C:\Users\Administrator>wbadmin delete backup -keepVersions:26
wbadmin 1.0 - バックアップ コマンド ライン ツール
(C) Copyright 2013 Microsoft Corporation. All rights reserved.

バックアップを列挙しています...
27 個のバックアップが見つかりました。
削除操作後は 26 個になります。
バックアップを削除しますか?
[Y] はい [N] いいえ Y

バックアップ バージョン 03/10/2020-20:00 を削除しています (1/1)...
バックアップを削除する操作が完了し、
1 個のバックアップが削除されました。

C:\Users\Administrator>wbadmin get versions | find /i "バックアップ時間" /c
26

対話形式となるので、タスクから実行する場合は -quiet オプションを追加した方がよいです。 -quiet オプションを追加して 25 にしてみます。

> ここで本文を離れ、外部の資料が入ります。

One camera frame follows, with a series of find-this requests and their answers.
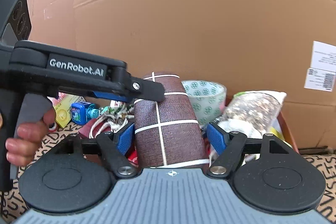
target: white stripe
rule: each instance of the white stripe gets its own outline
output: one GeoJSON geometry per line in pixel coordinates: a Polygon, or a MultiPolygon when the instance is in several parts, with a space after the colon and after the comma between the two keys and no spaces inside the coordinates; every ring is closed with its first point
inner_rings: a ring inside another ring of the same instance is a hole
{"type": "Polygon", "coordinates": [[[153,76],[153,73],[152,73],[152,76],[151,76],[151,77],[144,78],[144,80],[154,79],[154,78],[156,78],[156,77],[166,77],[166,76],[172,76],[172,77],[180,78],[180,76],[177,76],[177,75],[155,75],[155,76],[153,76]]]}
{"type": "Polygon", "coordinates": [[[185,92],[166,92],[164,95],[188,95],[187,93],[185,92]]]}
{"type": "Polygon", "coordinates": [[[142,101],[143,99],[138,99],[138,100],[135,100],[133,104],[137,103],[137,102],[140,102],[142,101]]]}
{"type": "MultiPolygon", "coordinates": [[[[198,123],[198,121],[197,120],[177,120],[177,121],[162,122],[162,123],[160,123],[160,127],[170,126],[171,124],[179,124],[179,123],[198,123]]],[[[135,134],[137,134],[138,132],[147,130],[147,129],[155,128],[155,127],[159,127],[159,125],[158,124],[152,124],[150,126],[138,128],[135,131],[135,134]]]]}
{"type": "MultiPolygon", "coordinates": [[[[153,79],[153,82],[155,82],[154,72],[152,72],[152,79],[153,79]]],[[[158,106],[157,102],[155,102],[155,107],[156,107],[156,116],[157,116],[157,126],[159,127],[159,137],[160,137],[160,145],[161,145],[163,165],[167,165],[165,144],[163,142],[162,128],[161,128],[161,125],[160,125],[161,122],[160,122],[159,106],[158,106]]]]}
{"type": "Polygon", "coordinates": [[[157,168],[181,168],[181,167],[192,166],[192,165],[208,164],[209,162],[210,162],[209,159],[190,160],[190,161],[185,161],[185,162],[179,162],[179,163],[176,163],[176,164],[159,166],[157,168]]]}

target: blue bottle
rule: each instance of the blue bottle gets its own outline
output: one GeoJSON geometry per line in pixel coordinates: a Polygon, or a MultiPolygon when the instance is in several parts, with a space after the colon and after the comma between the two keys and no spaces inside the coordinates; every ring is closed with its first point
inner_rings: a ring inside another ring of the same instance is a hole
{"type": "Polygon", "coordinates": [[[84,125],[91,117],[89,112],[95,109],[96,105],[89,102],[78,102],[71,105],[72,121],[76,124],[84,125]]]}

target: yellow circle
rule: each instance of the yellow circle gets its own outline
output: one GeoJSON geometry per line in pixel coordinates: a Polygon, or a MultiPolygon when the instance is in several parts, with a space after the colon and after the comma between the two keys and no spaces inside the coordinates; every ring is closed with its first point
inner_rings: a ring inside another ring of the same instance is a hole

C:\Users\Administrator>wbadmin delete backup -quiet -keepVersions:25
wbadmin 1.0 - バックアップ コマンド ライン ツール
(C) Copyright 2013 Microsoft Corporation. All rights reserved.

バックアップを列挙しています...
26 個のバックアップが見つかりました。
削除操作後は 25 個になります。
バックアップ バージョン 03/11/2020-20:00 を削除しています (1/1)...
バックアップを削除する操作が完了し、
1 個のバックアップが削除されました。

C:\Users\Administrator>wbadmin get versions | find /i "バックアップ時間" /c
25

よさそうな感じです。保持世代数を下回っている場合はどうなるのか。気になるところなのでもう一度 26 で実行してみます。

C:\Users\Administrator>wbadmin delete backup -quiet -keepVersions:26
wbadmin 1.0 - バックアップ コマンド ライン ツール
(C) Copyright 2013 Microsoft Corporation. All rights reserved.

バックアップを列挙しています...
見つかったバックアップ コピーの数: 25
保存するバックアップ コピーの数: 26
見つかったバックアップ コピーの数が、保存するように指定したバックアップ
コピーの数以下であるため、バックアップ コピーは削除されません。

C:\Users\Administrator>wbadmin get versions | find /i "バックアップ時間" /c
25

ちゃんと数が管理されているようです。”日” ではなく “バックアップの数” というのが味噌ですね。 使えそうなのでこれをタスク実行してみます。

タスクで実行する

タスクスケジューラーの使い方は割愛しますが、今回のコマンドを操作に指定してあげればいいです。

  • 操作: プログラムの開始
  • プログラム/スクリプト: C:\Windows\System32\wbadmin.exe
  • 引数の追加: delete backup -quiet -keepVersions:21

wbadmin コマンドのヘルプに注意書きがありましたが、タスクの実行時に使うユーザーアカウントは Backup Operators グループまたは Administrators グループのメンバーを指定します。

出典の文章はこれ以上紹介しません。